- **Your goal**
Even where a line looks wrong, copy it exactly and include every entry.

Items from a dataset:
-.-.-
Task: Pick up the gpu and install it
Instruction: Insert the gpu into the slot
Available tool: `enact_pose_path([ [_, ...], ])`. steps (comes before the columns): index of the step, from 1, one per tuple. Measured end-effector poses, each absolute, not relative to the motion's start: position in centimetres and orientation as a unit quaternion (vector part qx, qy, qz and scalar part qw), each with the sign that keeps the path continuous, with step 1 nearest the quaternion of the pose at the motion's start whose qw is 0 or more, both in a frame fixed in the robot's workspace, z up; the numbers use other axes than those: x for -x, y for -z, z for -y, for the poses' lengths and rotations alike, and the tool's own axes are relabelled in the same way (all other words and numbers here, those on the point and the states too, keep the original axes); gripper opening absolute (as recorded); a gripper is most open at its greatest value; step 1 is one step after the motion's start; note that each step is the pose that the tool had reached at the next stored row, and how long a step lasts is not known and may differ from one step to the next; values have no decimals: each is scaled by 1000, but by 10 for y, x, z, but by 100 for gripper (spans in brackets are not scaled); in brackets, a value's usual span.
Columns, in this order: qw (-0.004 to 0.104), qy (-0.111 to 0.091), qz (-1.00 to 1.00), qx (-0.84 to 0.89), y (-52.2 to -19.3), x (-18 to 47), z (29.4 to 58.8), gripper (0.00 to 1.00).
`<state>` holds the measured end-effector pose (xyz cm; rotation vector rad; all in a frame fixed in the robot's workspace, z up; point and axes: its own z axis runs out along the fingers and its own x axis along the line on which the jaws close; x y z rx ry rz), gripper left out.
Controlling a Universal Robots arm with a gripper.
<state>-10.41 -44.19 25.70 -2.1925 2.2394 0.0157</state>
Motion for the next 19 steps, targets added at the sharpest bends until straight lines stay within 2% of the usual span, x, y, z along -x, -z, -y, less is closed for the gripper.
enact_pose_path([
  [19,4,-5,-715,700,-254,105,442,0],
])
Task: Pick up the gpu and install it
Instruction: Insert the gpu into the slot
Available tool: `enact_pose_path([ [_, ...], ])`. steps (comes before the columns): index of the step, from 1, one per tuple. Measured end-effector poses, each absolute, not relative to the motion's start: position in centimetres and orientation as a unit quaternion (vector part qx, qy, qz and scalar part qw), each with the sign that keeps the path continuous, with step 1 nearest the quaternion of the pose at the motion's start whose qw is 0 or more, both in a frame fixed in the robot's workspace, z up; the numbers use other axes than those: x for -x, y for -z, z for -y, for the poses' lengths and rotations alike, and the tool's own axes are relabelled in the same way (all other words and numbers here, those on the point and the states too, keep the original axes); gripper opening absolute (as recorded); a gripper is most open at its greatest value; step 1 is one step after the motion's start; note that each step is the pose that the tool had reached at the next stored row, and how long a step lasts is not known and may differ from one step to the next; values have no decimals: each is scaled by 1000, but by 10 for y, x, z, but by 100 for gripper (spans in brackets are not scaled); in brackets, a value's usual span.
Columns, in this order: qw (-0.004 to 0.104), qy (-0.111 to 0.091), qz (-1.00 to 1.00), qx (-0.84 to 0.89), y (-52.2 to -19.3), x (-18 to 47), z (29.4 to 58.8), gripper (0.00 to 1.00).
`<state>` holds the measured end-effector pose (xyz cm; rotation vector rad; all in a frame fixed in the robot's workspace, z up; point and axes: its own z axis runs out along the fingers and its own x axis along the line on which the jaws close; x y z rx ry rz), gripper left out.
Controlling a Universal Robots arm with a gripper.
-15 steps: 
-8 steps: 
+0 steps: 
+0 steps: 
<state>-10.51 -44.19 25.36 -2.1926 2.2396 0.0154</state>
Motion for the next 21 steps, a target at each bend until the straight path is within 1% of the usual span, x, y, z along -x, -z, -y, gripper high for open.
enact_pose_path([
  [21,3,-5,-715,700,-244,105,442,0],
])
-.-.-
- **Completed exercise**
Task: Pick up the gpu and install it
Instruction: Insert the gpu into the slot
Available tool: `enact_pose_path([ [_, ...], ])`. steps (comes before the columns): index of the step, from 1, one per tuple. Measured end-effector poses, each absolute, not relative to the motion's start: position in centimetres and orientation as a unit quaternion (vector part qx, qy, qz and scalar part qw), each with the sign that keeps the path continuous, with step 1 nearest the quaternion of the pose at the motion's start whose qw is 0 or more, both in a frame fixed in the robot's workspace, z up; the numbers use other axes than those: x for -x, y for -z, z for -y, for the poses' lengths and rotations alike, and the tool's own axes are relabelled in the same way (all other words and numbers here, those on the point and the states too, keep the original axes); gripper opening absolute (as recorded); a gripper is most open at its greatest value; step 1 is one step after the motion's start; note that each step is the pose that the tool had reached at the next stored row, and how long a step lasts is not known and may differ from one step to the next; values have no decimals: each is scaled by 1000, but by 10 for y, x, z, but by 100 for gripper (spans in brackets are not scaled); in brackets, a value's usual span.
Columns, in this order: qw (-0.004 to 0.104), qy (-0.111 to 0.091), qz (-1.00 to 1.00), qx (-0.84 to 0.89), y (-52.2 to -19.3), x (-18 to 47), z (29.4 to 58.8), gripper (0.00 to 1.00).
`<state>` holds the measured end-effector pose (xyz cm; rotation vector rad; all in a frame fixed in the robot's workspace, z up; point and axes: its own z axis runs out along the fingers and its own x axis along the line on which the jaws close; x y z rx ry rz), gripper left out.
Controlling a Universal Robots arm with a gripper.
<state>-10.41 -44.19 25.70 -2.1925 2.2394 0.0157</state>
Motion for the next 19 steps, targets added at the sharpest bends until straight lines stay within 2% of the usual span, x, y, z along -x, -z, -y, less is closed for the gripper.
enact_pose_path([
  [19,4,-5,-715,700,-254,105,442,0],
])
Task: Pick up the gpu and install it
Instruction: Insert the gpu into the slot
Available tool: `enact_pose_path([ [_, ...], ])`. steps (comes before the columns): index of the step, from 1, one per tuple. Measured end-effector poses, each absolute, not relative to the motion's start: position in centimetres and orientation as a unit quaternion (vector part qx, qy, qz and scalar part qw), each with the sign that keeps the path continuous, with step 1 nearest the quaternion of the pose at the motion's start whose qw is 0 or more, both in a frame fixed in the robot's workspace, z up; the numbers use other axes than those: x for -x, y for -z, z for -y, for the poses' lengths and rotations alike, and the tool's own axes are relabelled in the same way (all other words and numbers here, those on the point and the states too, keep the original axes); gripper opening absolute (as recorded); a gripper is most open at its greatest value; step 1 is one step after the motion's start; note that each step is the pose that the tool had reached at the next stored row, and how long a step lasts is not known and may differ from one step to the next; values have no decimals: each is scaled by 1000, but by 10 for y, x, z, but by 100 for gripper (spans in brackets are not scaled); in brackets, a value's usual span.
Columns, in this order: qw (-0.004 to 0.104), qy (-0.111 to 0.091), qz (-1.00 to 1.00), qx (-0.84 to 0.89), y (-52.2 to -19.3), x (-18 to 47), z (29.4 to 58.8), gripper (0.00 to 1.00).
`<state>` holds the measured end-effector pose (xyz cm; rotation vector rad; all in a frame fixed in the robot's workspace, z up; point and axes: its own z axis runs out along the fingers and its own x axis along the line on which the jaws close; x y z rx ry rz), gripper left out.
Controlling a Universal Robots arm with a gripper.
-15 steps: 
-8 steps: 
+0 steps: 
+0 steps: 
<state>-10.51 -44.19 25.36 -2.1926 2.2396 0.0154</state>
Motion for the next 21 steps, a target at each bend until the straight path is within 1% of the usual span, x, y, z along -x, -z, -y, gripper high for open.
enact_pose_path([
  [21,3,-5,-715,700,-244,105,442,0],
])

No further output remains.